__What the task requires__. Print the data below verbatim, minus images.

__Given material__.
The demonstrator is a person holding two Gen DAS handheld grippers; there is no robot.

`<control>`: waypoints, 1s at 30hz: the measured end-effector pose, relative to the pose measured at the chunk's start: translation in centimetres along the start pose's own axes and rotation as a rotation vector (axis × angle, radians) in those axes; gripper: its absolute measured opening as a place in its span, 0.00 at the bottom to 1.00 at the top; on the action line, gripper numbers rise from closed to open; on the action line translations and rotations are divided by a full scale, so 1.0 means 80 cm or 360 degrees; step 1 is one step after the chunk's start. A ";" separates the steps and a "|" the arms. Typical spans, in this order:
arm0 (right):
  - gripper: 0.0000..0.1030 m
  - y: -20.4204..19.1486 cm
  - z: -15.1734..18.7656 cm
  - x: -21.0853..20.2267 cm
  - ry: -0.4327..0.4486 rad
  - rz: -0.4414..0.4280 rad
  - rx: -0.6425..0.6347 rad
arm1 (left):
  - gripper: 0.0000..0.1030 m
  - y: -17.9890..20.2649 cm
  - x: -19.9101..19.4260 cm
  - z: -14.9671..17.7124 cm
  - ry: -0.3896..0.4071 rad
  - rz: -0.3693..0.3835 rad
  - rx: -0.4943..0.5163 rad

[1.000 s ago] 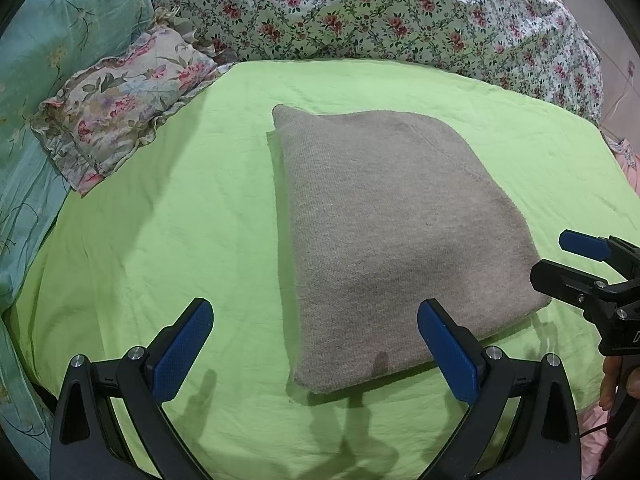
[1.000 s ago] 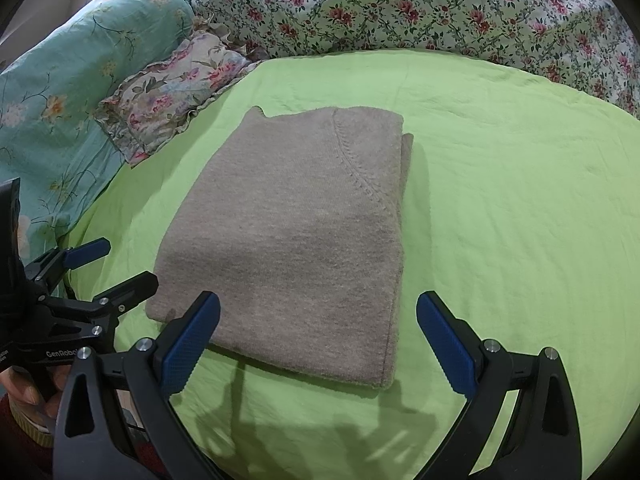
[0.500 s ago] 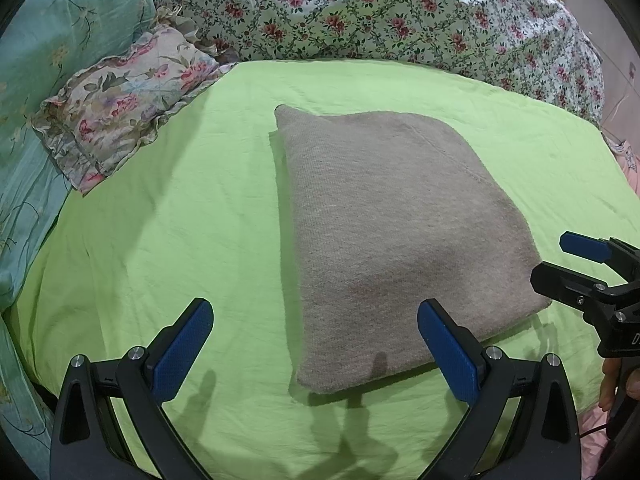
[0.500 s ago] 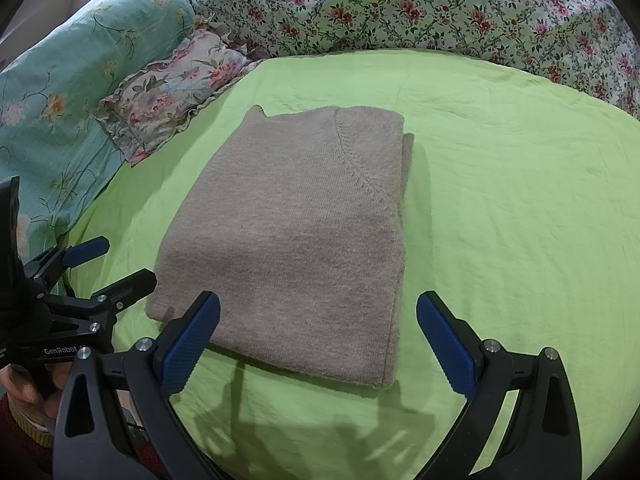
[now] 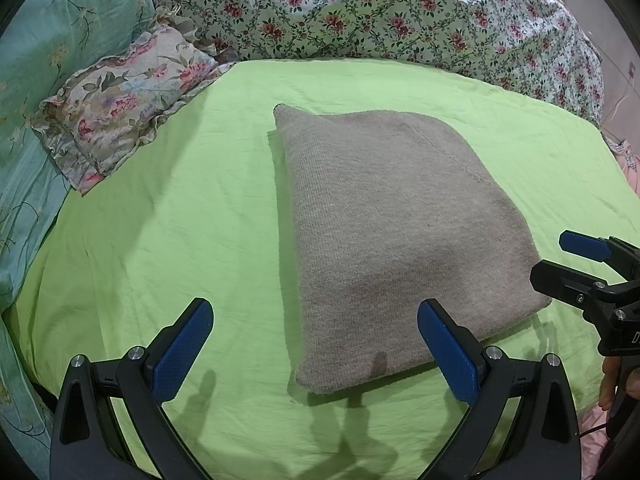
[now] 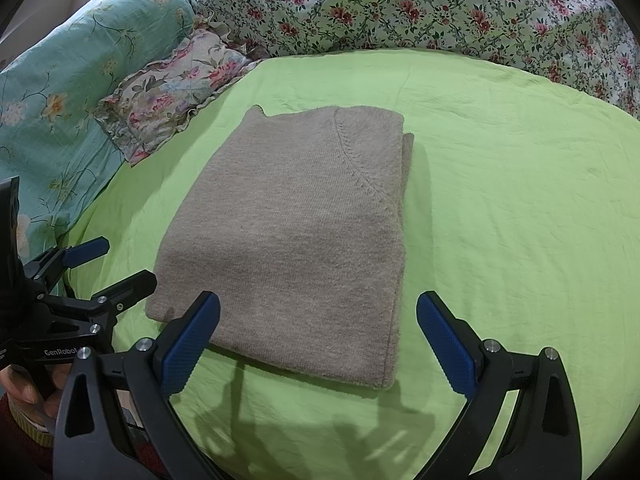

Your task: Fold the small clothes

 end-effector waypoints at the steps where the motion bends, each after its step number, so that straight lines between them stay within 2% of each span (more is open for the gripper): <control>1: 0.96 0.001 0.000 0.000 -0.0001 0.0000 -0.0002 | 0.99 0.000 0.000 0.000 0.0000 0.0000 0.0000; 30: 0.96 0.000 -0.003 0.000 -0.0007 0.0002 -0.0008 | 0.99 -0.002 0.003 -0.004 0.0000 0.0006 0.0001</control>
Point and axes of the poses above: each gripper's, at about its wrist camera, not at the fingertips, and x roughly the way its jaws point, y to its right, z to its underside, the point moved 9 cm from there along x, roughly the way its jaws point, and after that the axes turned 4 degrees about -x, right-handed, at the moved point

__Task result__.
The demonstrator is a person holding two Gen DAS handheld grippers; there is no robot.

`<control>`: waypoints, 1s at 30hz: the measured end-effector pose, relative to the pose measured at the chunk's start: translation in centimetres along the start pose's own axes and rotation as a rotation vector (axis × angle, radians) in those axes; gripper: its absolute measured opening as a place in its span, 0.00 at the bottom to 1.00 at the top; on the action line, gripper numbers rise from closed to open; on the action line translations and rotations are divided by a full scale, so 1.0 means 80 cm or 360 degrees; step 1 is one step after the chunk's start. A ";" separates the steps and a "|" the arms. Typical spans, in this order:
arm0 (right):
  - gripper: 0.0000..0.1030 m
  - y: -20.4204..19.1486 cm
  - z: -15.1734..18.7656 cm
  - x: -21.0853..20.2267 cm
  - ry: -0.4327..0.4486 rad
  - rz: -0.4414..0.4280 rad
  - rx: -0.6425..0.6347 rad
arm1 (left):
  - gripper: 0.0000..0.1030 m
  - y: -17.9890..20.2649 cm
  - x: -19.9101..19.4260 cm
  - z: -14.9671..17.7124 cm
  - ry: -0.3896..0.4071 rad
  - rz: -0.3693..0.3835 rad
  - rx: -0.4943..0.5163 rad

[1.000 s ago] 
[1.000 s ago] 
[0.500 s ago] 
[0.500 s ago] 
[now] 
[now] 

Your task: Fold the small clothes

 end-effector waypoints at the steps where the motion bends, each after its step number, so that straight lines between them stay within 2% of each span (more is open for the gripper): <control>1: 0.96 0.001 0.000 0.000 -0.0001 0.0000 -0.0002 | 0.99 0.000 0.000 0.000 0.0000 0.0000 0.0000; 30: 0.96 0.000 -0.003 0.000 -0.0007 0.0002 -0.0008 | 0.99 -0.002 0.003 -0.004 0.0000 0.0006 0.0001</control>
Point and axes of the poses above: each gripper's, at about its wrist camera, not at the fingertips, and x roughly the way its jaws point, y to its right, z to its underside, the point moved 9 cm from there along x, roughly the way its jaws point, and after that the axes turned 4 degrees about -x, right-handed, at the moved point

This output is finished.